Water can be split into its constituent elements, hydrogen and oxygen, by passing a current through it. This process is called electrolysis. Water molecules naturally dissociate into H+ and OH− ions, which are pulled toward the cathode and anode, respectively. At the cathode, two H+ ions pick up electrons and form H2 gas. At the anode, four OH− ions combine and release O2 gas, molecular water, and four electrons. The gases produced bubble to the surface, where they can be collected. It is known that the theoretical maximum electrical resistivity for water is approximately 182 kilohm-m2/m (or 18.2 MΩ·cm2/cm) at 25 °C. This figure agrees well with what is typically seen on reverse osmosis, ultrafiltered and deionized ultrapure water systems used for instance, in semiconductor manufacturing plants. A salt or acid contaminant level exceeding that of even 100 parts per trillion (ppt) in ultrapure water will begin to noticeably lower its resistivity level by up to several kilohm-square meters/meter (a change of several hundred nanosiemens per meter of conductance).

[edit] Dipolar nature of water
An important feature of water is its polar nature. The water molecule forms an angle, with hydrogen atoms at the tips and oxygen at the vertex. Since oxygen has a higher electronegativity than hydrogen, the side of the molecule with the oxygen atom has a partial negative charge. A molecule with such a charge difference is called a dipole. The charge differences cause water molecules to be attracted to each other (the relatively positive areas being attracted to the relatively negative areas) and to other polar molecules. This attraction is known as hydrogen bonding, and explains many of the properties of water. Certain molecules, such as carbon dioxide, also have a difference in electronegativity between the atoms but the difference is that the shape of carbon dioxide is symmetrically aligned and so the opposing charges cancel one another out. This phenomenon of water can be seen if you hold an electrical source near a thin stream of water falling vertically, causing the stream to bend towards the electrical source.
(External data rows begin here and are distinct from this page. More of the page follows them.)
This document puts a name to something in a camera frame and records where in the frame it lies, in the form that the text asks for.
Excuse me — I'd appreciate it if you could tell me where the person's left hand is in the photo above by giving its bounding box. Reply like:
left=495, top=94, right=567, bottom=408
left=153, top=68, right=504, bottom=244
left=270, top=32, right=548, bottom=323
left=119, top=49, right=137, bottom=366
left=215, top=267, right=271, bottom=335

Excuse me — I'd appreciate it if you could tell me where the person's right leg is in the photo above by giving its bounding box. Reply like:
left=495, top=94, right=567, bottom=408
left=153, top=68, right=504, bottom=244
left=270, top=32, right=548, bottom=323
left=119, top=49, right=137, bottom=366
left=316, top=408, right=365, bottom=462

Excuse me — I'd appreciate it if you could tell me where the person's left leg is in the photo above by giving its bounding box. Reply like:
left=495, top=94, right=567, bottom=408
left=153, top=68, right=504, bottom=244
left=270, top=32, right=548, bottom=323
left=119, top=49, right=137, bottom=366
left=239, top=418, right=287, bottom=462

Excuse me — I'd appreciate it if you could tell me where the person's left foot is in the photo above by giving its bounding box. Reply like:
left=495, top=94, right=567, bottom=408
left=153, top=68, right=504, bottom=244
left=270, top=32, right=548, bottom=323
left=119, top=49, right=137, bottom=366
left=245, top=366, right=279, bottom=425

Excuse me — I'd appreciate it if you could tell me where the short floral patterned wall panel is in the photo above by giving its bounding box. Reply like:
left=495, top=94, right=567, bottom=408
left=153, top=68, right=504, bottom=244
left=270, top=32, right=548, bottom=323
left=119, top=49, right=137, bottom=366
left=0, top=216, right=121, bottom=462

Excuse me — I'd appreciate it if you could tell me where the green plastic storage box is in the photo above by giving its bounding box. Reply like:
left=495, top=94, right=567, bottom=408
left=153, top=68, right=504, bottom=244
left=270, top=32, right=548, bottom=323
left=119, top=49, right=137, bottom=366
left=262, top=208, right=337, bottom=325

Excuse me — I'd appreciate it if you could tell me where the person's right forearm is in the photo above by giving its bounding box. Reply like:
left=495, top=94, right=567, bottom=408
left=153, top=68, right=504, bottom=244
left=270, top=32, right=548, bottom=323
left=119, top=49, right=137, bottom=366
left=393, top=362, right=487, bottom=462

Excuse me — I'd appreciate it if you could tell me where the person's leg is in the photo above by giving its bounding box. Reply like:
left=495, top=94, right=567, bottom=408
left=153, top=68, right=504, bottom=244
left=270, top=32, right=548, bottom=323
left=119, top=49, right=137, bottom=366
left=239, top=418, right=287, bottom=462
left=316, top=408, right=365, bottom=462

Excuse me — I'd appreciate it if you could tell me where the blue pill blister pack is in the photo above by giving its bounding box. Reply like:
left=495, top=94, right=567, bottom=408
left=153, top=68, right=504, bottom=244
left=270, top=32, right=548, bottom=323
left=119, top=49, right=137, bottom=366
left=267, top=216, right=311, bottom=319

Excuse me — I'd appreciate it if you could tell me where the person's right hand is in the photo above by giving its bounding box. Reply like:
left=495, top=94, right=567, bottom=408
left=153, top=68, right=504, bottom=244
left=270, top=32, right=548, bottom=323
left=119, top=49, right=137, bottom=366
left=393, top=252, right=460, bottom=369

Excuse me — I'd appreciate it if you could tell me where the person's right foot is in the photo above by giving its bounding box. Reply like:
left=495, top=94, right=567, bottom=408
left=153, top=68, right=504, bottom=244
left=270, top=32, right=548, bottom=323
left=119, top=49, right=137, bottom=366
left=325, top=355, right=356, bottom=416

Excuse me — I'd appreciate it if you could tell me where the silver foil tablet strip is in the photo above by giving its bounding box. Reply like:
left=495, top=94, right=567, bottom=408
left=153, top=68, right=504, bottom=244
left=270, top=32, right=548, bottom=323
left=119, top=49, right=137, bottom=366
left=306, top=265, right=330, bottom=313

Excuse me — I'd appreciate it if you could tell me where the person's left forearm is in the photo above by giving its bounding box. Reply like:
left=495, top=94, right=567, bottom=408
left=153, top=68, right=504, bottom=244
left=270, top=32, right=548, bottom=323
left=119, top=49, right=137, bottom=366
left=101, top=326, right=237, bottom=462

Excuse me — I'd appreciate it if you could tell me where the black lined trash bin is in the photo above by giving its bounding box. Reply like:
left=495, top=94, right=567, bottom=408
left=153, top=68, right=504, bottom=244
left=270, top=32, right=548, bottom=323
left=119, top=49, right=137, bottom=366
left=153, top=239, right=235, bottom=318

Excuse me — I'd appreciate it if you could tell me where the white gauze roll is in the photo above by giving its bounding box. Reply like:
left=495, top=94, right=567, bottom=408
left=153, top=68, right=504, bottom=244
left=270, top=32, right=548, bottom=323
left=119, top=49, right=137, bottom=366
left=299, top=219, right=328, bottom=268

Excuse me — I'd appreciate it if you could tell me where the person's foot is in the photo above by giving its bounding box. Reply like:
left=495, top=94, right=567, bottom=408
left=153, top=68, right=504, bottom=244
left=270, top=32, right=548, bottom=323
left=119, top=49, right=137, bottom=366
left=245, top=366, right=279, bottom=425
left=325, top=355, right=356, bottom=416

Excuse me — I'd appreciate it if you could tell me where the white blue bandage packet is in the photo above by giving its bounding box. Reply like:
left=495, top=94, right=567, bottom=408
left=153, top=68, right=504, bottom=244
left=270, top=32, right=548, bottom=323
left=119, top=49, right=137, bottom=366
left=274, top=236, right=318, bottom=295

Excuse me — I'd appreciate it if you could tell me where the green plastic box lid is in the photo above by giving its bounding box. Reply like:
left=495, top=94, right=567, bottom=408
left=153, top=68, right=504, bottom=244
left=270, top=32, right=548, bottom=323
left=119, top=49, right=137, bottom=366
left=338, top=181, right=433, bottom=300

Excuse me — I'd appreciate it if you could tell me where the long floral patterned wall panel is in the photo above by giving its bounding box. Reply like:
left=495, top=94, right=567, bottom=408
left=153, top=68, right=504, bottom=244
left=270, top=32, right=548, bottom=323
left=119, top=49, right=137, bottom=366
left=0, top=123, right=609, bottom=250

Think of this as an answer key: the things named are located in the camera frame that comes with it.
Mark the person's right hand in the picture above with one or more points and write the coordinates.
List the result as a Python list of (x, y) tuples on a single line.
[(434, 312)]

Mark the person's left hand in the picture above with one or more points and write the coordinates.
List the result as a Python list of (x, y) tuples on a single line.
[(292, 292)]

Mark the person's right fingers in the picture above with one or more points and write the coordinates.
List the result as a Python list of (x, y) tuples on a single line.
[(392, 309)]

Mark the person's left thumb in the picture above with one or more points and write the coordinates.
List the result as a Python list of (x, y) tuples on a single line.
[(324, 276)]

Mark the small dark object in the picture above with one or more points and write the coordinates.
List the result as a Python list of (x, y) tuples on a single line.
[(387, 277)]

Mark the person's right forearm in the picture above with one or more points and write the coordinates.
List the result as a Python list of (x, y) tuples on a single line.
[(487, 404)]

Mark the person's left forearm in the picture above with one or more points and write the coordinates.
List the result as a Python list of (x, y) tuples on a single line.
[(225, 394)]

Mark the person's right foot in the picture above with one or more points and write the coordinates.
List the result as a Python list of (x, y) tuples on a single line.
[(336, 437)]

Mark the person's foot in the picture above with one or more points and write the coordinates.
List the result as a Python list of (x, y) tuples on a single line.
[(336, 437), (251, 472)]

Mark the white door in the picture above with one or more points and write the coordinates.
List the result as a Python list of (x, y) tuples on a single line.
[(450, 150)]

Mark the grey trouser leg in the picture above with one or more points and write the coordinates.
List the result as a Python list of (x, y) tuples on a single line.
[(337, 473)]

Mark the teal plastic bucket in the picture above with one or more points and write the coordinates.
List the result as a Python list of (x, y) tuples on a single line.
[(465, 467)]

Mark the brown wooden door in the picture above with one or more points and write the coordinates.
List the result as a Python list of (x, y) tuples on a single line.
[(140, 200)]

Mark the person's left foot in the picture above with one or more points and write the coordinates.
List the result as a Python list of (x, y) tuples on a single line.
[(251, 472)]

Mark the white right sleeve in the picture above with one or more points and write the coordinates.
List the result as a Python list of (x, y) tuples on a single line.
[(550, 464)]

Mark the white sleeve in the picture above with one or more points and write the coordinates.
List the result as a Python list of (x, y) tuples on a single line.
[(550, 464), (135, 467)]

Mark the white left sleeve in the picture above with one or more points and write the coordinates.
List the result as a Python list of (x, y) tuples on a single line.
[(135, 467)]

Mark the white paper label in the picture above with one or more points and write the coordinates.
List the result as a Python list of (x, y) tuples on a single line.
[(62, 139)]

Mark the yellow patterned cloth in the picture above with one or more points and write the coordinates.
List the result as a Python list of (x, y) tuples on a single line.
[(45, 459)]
Although hydrogen bonding is a relatively weak attraction compared to the covalent bonds within the water molecule itself, it is responsible for a number of water's physical properties. One such property is its relatively high melting and boiling point temperatures; more heat energy is required to break the hydrogen bonds between molecules. The similar compound hydrogen sulfide (H2S), which has much weaker hydrogen bonding, is a gas at room temperature even though it has twice the molecular mass of water. The extra bonding between water molecules also gives liquid water a large specific heat capacity. This high heat capacity makes water a good heat storage medium.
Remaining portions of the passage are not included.